Only one stretch of the data below should be repeated: the lines from the line containing "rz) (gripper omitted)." through the line containing "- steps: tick", inclusive, exactly as they are.
|---|
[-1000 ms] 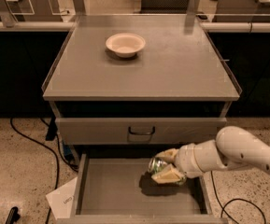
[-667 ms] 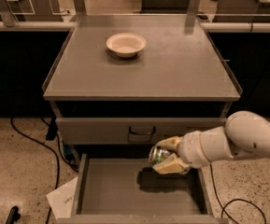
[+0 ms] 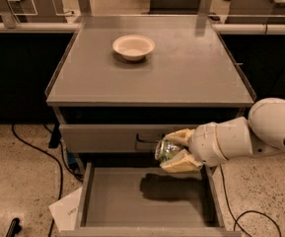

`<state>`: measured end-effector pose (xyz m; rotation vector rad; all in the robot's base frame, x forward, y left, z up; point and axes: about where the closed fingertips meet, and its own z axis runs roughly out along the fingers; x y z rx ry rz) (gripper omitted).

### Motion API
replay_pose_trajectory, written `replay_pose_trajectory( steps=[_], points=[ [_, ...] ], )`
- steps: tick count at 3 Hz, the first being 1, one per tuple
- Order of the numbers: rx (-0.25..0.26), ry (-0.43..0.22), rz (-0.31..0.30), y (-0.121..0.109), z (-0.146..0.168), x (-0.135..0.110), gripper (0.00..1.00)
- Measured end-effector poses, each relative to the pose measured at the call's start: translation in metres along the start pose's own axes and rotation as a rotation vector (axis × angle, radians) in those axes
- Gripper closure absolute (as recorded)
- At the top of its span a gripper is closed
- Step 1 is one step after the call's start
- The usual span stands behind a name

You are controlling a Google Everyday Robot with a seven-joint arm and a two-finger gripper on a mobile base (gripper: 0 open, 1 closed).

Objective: Pick green can from middle drawer and place on counter

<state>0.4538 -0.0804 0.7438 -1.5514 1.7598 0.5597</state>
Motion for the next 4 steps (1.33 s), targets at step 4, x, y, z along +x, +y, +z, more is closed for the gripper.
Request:
replay_pose_trajectory(
  steps=[4],
  points=[
    [0.141,-0.068,-0.213,-0.067,-0.044,-0.125,1.00]
  ],
)
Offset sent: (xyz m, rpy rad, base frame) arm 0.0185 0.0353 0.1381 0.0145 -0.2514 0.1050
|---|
Task output:
`<state>`: measured end-effector pose (xyz m; rotation vector rad; all in the robot's base frame, x forward, y left, z up; point and axes: about where the closed fingertips meet, and its own z axis runs roughly out along the fingers; x y z rx ry rz) (gripper omitted).

### Motion API
replay_pose_trajectory, written `replay_pose_trajectory( steps=[_], points=[ [_, ...] ], )`
- steps: tick count at 3 Hz, the first being 1, one per tuple

No part of the exercise remains unanswered.